À ce titre, Mohamed Salah Djemal rappelle qu’«à la dernière réunion du Conseil de sécurité dirigée le 15 juillet par Jean-Yves Le Drian dont le pays assure la présidence tournante, les membres de cette institution qui ont mis fermement l’accent sur la nécessité d’organiser les élections présidentielle et législatives en décembre, ont également demandé le départ immédiat et sans conditions de toutes les forces étrangères, dont les combattants et les mercenaires».

Dans ce sens, il informe que «selon l’Onu, il y a au moins 20.000 combattants et mercenaires en Libye, en plus des forces régulières turques. Tout le danger est dans les quelques milliers de terroristes incontrôlables qui pourraient être tentés de se disperser dans le Sahel en traversant la frontière entre la Libye et le Niger, dans le but d’atteindre la région des trois frontières, étant donné que celle avec l’Algérie est étanche et parfaitement sécurisée. Il ne faut pas oublier que feu le Président Idriss Déby Itno a été tué par un commando venu de Libye. Si ce scénario venait à se réaliser, l’armée nigérienne serait prise en sandwich entre la zone frontalière avec la Libye et la région des trois frontières. C’est dans ce sens qu’il faudrait lire le soutien apporté par l’Union africaine (UA) et le Président Bazoum, qui dénonce la junte militaire malienne, au plan de transition au Tchad, tout en appelant à un processus inclusif. Car une déstabilisation du Tchad aura inévitablement des conséquences dramatiques sur toute la région».

Quel rôle pour l’Algérie?

Concernant l’implication de l’armée algérienne au sein de la Force G5 Sahel tel que souhaité par la France et le chef de l’État nigérien, M.Djemal estime que «cette option n’est pas envisageable. Si participation il y a, elle se fera dans le cadre d’une opération de maintien de la paix sous l’égide de l’Onu et de l’UA, notamment en soutenant la Mission d’appui des Nations unies en Libye (Manul) et la Mission multidimensionnelle intégrée des Nations unies pour la stabilisation au Mali (Minusma). Même cette possibilité n’est pas envisageable à moyen terme, en raison de questions politiques, économiques et sociales internes prioritaires. Cependant, l’Algérie pourrait apporter un soutien logistique en plus du renseignement».

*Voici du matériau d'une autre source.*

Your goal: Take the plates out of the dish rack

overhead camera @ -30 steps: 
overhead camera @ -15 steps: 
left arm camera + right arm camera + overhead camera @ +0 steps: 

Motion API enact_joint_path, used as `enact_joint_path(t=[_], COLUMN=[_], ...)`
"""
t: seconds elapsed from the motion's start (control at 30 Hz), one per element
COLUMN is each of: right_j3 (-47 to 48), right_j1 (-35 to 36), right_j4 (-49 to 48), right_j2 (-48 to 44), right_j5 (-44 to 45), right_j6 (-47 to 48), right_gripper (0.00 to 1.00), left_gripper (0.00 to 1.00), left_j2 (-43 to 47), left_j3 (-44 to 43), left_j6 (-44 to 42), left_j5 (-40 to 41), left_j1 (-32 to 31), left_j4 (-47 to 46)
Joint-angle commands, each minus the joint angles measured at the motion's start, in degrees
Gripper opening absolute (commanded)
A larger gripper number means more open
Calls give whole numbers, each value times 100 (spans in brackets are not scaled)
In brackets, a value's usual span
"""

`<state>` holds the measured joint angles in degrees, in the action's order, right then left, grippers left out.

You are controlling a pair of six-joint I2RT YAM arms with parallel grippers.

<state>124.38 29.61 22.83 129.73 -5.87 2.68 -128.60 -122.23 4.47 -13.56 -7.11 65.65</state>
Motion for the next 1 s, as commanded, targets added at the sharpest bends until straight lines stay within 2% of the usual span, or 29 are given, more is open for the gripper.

Enfin, l’expert explique que «le retour de Ramtane Lamamra à la tête de la diplomatie algérienne présage d’une réactivation des accords d’Alger de 2015 pour la paix au Mali, dont il est lui-même l’architecte». Ainsi, «fort d’une longue expérience et une connaissance fine des problèmes libyens et sahéliens, M.Lamamra pourrait même faire évoluer ces accords dont l’application stagnent ou trouver une autre formule, dans un contexte ou l’action de l’Algérie jouit d’un soutien américain», conclut-il, soulignant que sans «plan de développement économique de la région, les opérations militaires n’auront pas de résultats satisfaisants, surtout si la Libye ne retrouve pas la paix et la stabilité».